Say we want to test some error case involving a database query. We generally take the business logic, mock out the DB call, and instead say “suppose it returns 0 to indicate it couldn’t find the record.” Now we’re able to test that logic without needing a database.
But that mock could also be a dual test. The question is: if the DB query can’t find the record, does it return 0, as our mock does? We could be in the situation where we have thoroughly tested the business logic, think everything works fine, but we discover in production that the DB query returns NULL in that situation, not 0!
So mocks could be a bi-directional contract, but instead they’re this awkward single-directional test instead.

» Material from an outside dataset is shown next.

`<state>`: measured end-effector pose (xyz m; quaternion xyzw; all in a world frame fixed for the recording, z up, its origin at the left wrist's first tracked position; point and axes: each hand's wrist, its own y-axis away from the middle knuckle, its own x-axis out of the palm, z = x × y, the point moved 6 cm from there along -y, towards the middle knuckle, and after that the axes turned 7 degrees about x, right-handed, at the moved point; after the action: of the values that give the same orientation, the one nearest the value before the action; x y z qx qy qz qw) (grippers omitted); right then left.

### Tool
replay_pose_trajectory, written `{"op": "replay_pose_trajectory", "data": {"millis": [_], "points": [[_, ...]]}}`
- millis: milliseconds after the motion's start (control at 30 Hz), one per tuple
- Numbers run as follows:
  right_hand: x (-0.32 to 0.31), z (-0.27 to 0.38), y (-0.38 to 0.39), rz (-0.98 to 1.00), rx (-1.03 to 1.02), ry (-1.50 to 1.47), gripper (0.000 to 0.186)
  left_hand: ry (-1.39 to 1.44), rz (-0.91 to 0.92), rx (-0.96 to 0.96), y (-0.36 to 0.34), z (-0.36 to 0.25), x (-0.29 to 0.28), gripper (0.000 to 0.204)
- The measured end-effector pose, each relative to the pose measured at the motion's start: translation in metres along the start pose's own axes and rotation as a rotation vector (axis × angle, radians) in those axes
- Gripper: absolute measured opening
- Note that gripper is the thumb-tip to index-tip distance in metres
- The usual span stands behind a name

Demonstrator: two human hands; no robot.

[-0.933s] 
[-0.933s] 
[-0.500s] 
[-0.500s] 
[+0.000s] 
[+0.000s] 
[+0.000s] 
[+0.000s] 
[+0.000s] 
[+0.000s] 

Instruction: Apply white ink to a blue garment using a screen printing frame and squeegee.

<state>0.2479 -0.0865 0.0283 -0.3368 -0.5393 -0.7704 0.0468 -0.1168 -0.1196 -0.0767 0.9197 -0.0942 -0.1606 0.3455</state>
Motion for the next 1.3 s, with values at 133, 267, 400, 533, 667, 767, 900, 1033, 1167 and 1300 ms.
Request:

Someday I suspect we’ll replace mocks with some kind of “automock” tool. Maybe we could record traces of interactions between components from a full integration test. Then we could replay cached I/O traces when testing changes to one unit, allowing quick testing in isolation.
Biting off chunks
It’s tricky to section off pieces of a system that can actually be built by separate teams when there’s a dependency between them. The best approach we have is to aggressively re-use well-established prior work. Databases and caches are things we shouldn’t be reimplementing. Frameworks give us structure that lets us re-use some more off-the-shelf components.
For a lot of software, I think we’ve mostly resolved this issue with open-source software. The more that already exists and can just be used, the more you can just build on top of it, instead of trying to build things in parallel and then fit them together.
Too often, Conway’s law ends up being true:
“organizations which design systems … are constrained to produce designs which are copies of the communication structures of these organizations.”
Open and free software is an interesting end-run around this problem. You pick software where the organizations sprang up around the software’s design, instead of the other way around.
- I didn’t really intend this when I started off writing this post, but the way tests behave only as a one-sided specification reminds me of my post about how types and tests are different “materials.”
- And now that I think about it, another advantage of property testing is that it gives users more usable guarantees about the module under test.